### Your assignment
Filter the material below down to the lines containing the word "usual".

### Collected data
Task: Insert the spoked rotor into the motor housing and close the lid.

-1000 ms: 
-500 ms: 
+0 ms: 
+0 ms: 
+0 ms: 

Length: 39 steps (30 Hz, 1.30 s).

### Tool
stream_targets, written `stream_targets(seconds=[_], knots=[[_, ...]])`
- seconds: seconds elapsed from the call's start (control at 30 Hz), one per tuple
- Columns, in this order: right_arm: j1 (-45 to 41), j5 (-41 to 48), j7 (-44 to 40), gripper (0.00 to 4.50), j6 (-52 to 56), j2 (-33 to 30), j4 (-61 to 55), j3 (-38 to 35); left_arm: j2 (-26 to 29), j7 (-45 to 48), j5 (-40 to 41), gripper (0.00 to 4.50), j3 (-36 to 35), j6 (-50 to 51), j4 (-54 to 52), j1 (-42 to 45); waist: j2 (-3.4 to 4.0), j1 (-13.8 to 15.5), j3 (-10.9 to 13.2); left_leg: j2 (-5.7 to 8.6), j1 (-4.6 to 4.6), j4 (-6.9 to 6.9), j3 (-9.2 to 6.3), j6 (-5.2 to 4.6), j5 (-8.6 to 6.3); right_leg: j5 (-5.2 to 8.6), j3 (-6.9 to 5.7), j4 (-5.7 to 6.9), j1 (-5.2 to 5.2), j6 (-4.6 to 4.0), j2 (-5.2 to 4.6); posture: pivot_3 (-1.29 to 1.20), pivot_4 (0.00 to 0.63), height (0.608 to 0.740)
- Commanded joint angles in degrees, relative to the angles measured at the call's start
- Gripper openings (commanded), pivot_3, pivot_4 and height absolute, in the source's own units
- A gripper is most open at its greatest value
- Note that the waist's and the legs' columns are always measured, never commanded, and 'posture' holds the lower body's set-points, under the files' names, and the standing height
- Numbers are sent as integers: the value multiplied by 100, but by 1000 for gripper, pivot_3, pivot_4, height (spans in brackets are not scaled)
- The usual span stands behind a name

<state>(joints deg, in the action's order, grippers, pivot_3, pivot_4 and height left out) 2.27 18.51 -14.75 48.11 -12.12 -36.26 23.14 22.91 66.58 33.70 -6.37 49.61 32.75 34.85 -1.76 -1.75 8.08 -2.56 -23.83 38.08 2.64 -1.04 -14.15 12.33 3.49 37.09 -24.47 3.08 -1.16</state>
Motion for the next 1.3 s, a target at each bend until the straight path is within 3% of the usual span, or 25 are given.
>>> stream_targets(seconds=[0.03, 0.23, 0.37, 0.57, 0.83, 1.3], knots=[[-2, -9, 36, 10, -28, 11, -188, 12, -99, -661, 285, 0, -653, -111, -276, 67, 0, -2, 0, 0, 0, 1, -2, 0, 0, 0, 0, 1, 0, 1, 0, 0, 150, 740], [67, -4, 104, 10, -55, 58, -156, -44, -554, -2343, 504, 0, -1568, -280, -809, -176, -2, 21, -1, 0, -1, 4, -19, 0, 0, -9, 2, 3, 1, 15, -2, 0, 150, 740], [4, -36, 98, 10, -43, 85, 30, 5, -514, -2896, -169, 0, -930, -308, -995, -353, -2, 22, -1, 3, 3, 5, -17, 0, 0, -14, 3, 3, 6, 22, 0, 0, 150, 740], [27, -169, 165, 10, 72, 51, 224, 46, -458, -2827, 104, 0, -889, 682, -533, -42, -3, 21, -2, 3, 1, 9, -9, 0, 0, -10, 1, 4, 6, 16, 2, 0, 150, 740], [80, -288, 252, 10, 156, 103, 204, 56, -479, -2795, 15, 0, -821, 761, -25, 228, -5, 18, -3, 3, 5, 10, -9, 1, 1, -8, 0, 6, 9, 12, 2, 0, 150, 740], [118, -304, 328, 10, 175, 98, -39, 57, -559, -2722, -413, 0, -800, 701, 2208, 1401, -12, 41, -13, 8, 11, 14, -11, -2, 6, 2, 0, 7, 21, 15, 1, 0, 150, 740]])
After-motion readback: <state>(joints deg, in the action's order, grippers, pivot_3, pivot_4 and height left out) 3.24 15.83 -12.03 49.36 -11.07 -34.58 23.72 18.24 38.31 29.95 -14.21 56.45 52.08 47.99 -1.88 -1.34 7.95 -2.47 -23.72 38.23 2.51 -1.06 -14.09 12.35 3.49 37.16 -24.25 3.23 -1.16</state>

### Result of the task
- The usual span stands behind a name
Motion for the next 1.3 s, a target at each bend until the straight path is within 3% of the usual span, or 25 are given.

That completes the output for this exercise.